_YOUR OBJECTIVE:_ Include only the line with "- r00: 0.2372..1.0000" and the lines after it, each reproduced exactly as it stands in the entries below.
══════════════════════════════
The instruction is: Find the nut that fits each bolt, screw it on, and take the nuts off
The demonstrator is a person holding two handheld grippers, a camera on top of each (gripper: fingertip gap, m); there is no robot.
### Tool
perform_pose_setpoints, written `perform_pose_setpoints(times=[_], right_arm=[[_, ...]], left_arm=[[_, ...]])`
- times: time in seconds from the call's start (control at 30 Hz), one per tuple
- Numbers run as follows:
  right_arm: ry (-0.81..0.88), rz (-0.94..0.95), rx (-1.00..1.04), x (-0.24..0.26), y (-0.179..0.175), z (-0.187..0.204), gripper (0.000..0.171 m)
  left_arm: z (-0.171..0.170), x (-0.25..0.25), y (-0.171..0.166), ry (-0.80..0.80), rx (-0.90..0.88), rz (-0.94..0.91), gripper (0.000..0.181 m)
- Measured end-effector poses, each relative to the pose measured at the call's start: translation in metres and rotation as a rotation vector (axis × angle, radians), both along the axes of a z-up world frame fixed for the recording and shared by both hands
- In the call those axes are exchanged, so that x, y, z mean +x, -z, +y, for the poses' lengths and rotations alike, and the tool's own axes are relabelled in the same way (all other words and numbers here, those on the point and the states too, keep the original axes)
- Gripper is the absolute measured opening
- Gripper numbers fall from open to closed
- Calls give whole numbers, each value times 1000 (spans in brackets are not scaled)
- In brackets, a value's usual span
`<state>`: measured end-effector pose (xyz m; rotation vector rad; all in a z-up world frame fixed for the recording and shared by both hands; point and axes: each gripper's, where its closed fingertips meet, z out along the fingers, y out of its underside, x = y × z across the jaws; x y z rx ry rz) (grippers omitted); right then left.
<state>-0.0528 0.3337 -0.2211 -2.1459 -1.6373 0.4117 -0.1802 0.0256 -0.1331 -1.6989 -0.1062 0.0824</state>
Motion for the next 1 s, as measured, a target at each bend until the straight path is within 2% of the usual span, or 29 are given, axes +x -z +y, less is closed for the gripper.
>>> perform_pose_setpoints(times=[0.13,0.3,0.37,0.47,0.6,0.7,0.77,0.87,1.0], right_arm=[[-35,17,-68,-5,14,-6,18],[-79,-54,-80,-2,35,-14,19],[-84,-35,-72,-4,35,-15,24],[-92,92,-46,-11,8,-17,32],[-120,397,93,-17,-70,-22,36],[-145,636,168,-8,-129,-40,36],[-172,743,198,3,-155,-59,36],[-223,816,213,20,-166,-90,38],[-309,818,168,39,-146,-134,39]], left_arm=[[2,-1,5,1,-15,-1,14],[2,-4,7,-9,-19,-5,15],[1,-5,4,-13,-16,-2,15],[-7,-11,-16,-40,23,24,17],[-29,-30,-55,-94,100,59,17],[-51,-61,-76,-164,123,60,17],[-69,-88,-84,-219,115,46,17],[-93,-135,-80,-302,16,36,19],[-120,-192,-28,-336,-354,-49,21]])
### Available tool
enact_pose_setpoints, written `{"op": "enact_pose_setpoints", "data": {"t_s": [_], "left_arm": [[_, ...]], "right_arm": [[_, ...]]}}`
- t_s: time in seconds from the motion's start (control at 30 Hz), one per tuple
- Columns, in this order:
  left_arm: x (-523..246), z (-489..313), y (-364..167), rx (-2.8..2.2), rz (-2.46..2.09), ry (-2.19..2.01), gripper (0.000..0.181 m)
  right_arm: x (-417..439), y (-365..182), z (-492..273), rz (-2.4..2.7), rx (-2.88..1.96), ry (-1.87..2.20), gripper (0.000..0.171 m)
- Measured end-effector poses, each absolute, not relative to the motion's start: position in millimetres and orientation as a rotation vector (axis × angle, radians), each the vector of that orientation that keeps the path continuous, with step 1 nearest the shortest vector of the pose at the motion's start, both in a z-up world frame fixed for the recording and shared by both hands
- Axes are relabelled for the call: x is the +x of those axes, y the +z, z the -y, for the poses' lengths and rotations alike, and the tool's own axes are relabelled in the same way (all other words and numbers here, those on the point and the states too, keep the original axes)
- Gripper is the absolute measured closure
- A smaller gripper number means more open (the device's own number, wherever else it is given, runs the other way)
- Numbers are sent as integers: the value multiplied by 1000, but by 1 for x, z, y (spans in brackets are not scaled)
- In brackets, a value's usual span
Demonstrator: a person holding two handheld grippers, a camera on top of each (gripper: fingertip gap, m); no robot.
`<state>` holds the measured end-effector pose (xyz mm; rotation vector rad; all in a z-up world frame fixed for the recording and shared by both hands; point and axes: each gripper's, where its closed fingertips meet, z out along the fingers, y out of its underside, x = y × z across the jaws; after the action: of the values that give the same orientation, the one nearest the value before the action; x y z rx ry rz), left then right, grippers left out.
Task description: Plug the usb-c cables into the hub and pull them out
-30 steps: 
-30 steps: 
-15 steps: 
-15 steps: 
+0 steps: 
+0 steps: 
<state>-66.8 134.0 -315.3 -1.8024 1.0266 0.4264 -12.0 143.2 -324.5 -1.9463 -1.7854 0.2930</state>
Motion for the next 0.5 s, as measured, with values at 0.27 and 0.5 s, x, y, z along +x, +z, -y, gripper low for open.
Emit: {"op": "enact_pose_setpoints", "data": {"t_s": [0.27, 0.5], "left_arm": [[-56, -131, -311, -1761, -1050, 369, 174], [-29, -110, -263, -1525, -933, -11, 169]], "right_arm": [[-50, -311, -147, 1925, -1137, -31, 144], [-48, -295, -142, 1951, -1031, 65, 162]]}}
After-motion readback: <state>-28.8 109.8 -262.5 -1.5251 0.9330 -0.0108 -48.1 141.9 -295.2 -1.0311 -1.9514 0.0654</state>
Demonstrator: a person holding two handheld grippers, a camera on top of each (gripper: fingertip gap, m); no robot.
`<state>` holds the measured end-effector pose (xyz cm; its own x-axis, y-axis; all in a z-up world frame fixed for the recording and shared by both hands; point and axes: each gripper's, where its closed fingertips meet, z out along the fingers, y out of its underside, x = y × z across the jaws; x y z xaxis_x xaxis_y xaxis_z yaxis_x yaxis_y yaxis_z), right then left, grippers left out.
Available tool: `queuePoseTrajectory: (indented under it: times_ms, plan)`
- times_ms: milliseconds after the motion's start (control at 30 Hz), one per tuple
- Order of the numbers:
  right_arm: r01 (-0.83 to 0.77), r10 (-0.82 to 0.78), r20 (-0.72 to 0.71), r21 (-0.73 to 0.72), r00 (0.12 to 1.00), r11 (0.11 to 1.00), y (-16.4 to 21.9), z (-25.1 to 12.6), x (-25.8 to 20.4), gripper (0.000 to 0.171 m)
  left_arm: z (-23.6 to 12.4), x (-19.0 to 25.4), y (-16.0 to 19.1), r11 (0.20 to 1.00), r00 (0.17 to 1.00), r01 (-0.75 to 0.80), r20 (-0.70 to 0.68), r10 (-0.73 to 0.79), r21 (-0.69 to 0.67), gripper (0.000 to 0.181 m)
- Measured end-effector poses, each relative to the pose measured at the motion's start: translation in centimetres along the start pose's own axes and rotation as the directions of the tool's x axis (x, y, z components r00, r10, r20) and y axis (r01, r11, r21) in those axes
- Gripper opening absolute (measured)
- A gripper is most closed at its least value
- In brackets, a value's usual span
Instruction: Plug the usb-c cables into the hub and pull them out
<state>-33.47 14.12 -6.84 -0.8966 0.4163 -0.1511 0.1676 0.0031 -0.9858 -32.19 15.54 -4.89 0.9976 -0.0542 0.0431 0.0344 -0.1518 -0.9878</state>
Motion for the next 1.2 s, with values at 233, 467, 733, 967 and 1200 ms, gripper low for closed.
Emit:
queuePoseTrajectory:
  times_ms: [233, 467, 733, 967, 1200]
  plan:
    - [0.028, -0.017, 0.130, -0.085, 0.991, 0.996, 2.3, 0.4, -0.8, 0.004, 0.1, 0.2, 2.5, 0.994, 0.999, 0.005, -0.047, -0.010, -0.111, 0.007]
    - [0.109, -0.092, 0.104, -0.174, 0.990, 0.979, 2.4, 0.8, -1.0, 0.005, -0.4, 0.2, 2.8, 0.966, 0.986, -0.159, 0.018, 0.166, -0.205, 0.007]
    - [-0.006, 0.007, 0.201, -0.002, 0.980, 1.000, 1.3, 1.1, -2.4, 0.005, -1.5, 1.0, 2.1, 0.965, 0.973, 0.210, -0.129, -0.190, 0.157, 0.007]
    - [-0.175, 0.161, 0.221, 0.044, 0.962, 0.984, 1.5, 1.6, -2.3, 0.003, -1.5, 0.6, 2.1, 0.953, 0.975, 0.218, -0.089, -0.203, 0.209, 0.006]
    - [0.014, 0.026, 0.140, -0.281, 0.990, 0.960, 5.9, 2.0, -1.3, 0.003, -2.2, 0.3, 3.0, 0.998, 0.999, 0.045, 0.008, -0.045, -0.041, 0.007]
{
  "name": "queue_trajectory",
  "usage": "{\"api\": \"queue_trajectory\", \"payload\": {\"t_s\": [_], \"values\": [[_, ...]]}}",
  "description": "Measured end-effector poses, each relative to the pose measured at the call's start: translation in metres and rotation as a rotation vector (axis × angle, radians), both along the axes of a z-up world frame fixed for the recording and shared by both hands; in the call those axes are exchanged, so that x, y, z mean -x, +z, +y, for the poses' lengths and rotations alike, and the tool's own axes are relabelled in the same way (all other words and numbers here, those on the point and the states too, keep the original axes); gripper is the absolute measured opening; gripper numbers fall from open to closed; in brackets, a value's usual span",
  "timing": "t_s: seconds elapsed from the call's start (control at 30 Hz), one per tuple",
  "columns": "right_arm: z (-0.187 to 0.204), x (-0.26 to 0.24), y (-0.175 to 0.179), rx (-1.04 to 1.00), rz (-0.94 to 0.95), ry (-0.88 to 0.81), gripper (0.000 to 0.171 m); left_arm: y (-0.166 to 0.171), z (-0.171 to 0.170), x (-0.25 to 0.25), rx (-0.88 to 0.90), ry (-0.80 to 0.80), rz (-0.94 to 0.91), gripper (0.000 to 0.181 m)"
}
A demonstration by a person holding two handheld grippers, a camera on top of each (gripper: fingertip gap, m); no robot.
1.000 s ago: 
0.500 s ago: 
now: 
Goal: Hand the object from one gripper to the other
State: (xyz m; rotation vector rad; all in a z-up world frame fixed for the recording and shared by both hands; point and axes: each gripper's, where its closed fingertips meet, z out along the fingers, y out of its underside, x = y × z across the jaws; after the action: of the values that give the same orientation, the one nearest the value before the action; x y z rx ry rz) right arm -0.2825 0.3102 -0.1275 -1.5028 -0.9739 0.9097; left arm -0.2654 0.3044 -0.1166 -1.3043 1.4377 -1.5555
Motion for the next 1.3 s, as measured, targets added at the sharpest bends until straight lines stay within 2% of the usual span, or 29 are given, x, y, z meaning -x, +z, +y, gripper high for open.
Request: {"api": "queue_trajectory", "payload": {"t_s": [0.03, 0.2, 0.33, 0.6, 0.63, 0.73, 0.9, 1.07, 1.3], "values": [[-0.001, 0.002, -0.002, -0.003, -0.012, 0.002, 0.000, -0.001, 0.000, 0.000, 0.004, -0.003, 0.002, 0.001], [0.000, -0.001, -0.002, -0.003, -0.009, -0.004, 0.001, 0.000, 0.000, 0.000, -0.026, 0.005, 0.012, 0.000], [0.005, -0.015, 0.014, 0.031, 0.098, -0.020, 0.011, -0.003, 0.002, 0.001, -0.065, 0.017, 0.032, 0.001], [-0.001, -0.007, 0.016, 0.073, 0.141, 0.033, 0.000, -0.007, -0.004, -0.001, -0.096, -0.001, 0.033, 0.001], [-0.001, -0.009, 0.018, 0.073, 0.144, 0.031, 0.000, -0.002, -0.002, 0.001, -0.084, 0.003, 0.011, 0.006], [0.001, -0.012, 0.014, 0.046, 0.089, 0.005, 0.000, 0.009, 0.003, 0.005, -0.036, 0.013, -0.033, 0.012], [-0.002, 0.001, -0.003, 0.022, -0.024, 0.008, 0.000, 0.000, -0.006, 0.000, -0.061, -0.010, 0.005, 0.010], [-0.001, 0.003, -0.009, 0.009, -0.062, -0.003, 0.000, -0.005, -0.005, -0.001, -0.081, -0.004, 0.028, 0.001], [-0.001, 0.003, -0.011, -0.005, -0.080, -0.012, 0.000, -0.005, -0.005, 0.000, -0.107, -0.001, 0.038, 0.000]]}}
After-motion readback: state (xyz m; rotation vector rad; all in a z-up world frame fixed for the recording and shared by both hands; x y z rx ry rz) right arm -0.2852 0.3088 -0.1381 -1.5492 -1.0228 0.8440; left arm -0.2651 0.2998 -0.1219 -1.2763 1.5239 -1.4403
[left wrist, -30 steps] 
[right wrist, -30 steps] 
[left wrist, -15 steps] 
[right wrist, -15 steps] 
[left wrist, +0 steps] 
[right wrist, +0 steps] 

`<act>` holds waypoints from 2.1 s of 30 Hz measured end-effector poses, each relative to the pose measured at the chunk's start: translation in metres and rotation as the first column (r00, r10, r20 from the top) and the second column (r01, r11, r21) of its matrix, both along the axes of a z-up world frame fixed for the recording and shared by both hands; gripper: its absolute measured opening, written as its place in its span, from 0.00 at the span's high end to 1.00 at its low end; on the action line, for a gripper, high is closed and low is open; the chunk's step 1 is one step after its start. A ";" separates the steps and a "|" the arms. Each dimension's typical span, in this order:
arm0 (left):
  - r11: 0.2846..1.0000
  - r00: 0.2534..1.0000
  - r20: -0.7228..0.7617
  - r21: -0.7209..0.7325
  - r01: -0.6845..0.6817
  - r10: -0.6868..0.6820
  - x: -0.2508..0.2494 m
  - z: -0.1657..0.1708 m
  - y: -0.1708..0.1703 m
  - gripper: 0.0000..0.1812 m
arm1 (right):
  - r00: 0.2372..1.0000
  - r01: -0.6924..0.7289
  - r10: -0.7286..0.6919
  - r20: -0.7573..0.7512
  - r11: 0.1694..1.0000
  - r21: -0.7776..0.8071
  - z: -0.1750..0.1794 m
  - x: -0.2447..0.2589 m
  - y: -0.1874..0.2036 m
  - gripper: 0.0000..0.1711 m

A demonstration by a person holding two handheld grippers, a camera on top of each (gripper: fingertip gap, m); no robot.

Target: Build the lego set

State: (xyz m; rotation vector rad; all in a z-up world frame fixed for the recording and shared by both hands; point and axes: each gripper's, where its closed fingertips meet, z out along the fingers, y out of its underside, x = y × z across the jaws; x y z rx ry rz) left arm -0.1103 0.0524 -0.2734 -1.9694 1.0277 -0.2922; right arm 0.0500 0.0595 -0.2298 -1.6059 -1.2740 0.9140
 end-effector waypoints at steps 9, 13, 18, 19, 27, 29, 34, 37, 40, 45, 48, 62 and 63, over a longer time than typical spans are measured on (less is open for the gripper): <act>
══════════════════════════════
_RESULT BELOW:_
  - r00: 0.2372..1.0000
  - r01: -0.6924..0.7289
  - r10: -0.7286..0.6919
  - r20: -0.7573..0.7512
  - r11: 0.1694..1.0000
  - r21: -0.7776..0.8071
  - z: -0.1750..0.1794 m
  - x: -0.2447..0.2589 m
  - y: -0.1874..0.2036 m
  - gripper: 0.0000..0.1711 m

A demonstration by a person holding two handheld grippers, a camera on top of each (gripper: fingertip gap, m); no robot.

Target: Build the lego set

State: (xyz m; rotation vector rad; all in a z-up world frame fixed for the recording and shared by both hands; point and axes: each gripper's, where its closed fingertips meet, z out along the fingers, y out of its underside, x = y × z across the jaws; x y z rx ry rz) left arm -0.1103 0.0524 -0.2734 -1.9694 1.0277 -0.2922; right arm 0.0500 0.0595 -0.2298 -1.6059 -1.2740 0.9140
 end-effector waypoints at steps 9, 13, 18, 19, 27, 29, 34, 37, 40, 45, 48, 62 and 63, over a longer time than typical spans are measured on (less is open for the gripper): <act>

No more output is required.